The .env file pattern is ubiquitous in development. It works well when used correctly and catastrophically when not. The rules:

  • Always add .env to .gitignore before the first commit. Adding it later doesn't remove existing history — you need to use git filter-branch or git filter-repo, and the credentials may already be on remotes or forks.
  • Commit a .env.example with dummy values but never commit a .env with real values, even in a private repository.
  • Private repositories are not secret storage. GitHub employees, GitHub security scanning, future collaborators, and anyone who gets read access to the repo all see the full Git history. A secret in a private repo's history is a secret that has been shared with GitHub infrastructure.
  • Different secrets per environment. Development, staging, and production should have different credentials. A developer's local .env should never contain production database credentials.

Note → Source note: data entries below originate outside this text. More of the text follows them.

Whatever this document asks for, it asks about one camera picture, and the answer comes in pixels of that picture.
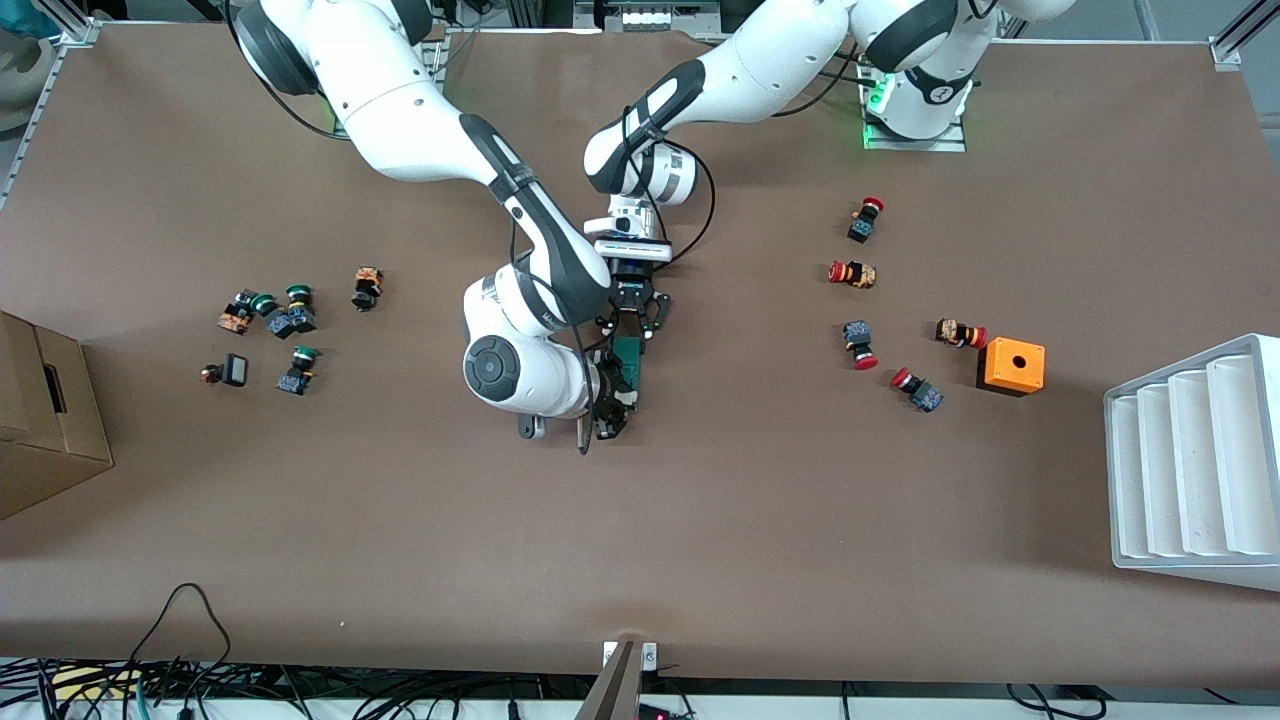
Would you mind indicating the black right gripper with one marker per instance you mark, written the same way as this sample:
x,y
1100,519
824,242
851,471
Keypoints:
x,y
604,393

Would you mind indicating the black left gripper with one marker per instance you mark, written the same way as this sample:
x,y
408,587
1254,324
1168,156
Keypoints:
x,y
631,272

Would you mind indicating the green load switch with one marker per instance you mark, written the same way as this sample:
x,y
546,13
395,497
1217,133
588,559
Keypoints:
x,y
630,350

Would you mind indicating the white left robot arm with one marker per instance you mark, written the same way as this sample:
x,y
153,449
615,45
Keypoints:
x,y
770,60

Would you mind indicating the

Credentials in Git — the biggest risk

Accidentally committing credentials to a Git repository is the most common developer security incident. GitHub's secret scanning service finds and reports known credential patterns automatically, but by the time a notification arrives, the secret may already have been indexed by public scanners.

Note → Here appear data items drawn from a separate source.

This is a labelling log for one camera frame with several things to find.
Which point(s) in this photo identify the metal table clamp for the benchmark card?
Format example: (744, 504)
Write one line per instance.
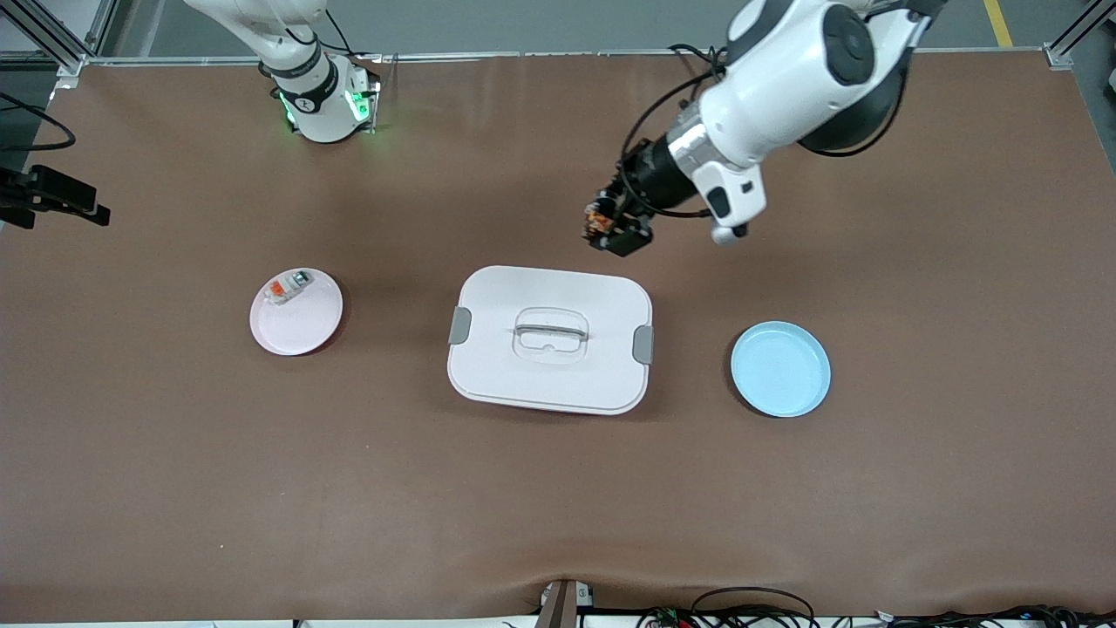
(562, 606)

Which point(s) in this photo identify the white and orange switch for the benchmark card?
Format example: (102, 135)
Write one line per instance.
(288, 288)

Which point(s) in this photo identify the orange and black switch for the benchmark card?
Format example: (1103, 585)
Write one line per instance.
(597, 222)

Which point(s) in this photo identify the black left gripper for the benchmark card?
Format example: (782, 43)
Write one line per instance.
(652, 181)

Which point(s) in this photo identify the aluminium frame post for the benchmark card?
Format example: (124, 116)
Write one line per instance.
(44, 30)
(1068, 44)

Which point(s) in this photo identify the pink round plate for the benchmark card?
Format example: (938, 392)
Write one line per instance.
(301, 327)

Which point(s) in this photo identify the white lidded storage box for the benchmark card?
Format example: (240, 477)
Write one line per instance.
(497, 349)

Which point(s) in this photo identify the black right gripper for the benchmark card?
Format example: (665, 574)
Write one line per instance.
(54, 194)

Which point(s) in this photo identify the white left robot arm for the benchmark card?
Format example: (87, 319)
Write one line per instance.
(785, 78)

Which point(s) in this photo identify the light blue round plate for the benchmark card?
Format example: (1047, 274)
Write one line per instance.
(780, 371)

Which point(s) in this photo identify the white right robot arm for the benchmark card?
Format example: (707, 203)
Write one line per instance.
(296, 87)

If you commit a secret to a public repository:

  1. Revoke the secret immediately — before fixing the code, before telling anyone. The secret is already compromised.
  2. Check your cloud provider's access logs for the period since the commit to identify any unauthorised use
  3. Rotate the secret to a new value
  4. Remove the secret from Git history using git filter-repo (the modern replacement for filter-branch)
  5. Force-push to overwrite the history on all remotes
  6. Notify any forks or collaborators who may have cloned the repository during the exposure window

Tools that help prevent this: git-secrets (AWS), detect-secrets (Yelp), gitleaks, and truffleHog — run as pre-commit hooks to catch credentials before they reach a remote.

API key hygiene

Most developer credential incidents involve API keys rather than passwords. Best practices:

  • Scope minimally: Create API keys with the minimum permissions required. A key for reading analytics data should not have write access to production data.
  • One key per environment: Separate keys for development, staging, and production. If a dev key leaks, production is not exposed.
  • Set expiry: Most platforms support API key expiry. Use it. Short-lived keys reduce the exposure window if a key is compromised.
  • Rotate regularly: API keys for production systems should be rotated on a schedule — quarterly at minimum, or on any suspected exposure.
  • Audit active keys: Review which API keys are active, which are being used, and which haven't been called in 90+ days. Inactive keys are attack surface with no benefit — revoke them.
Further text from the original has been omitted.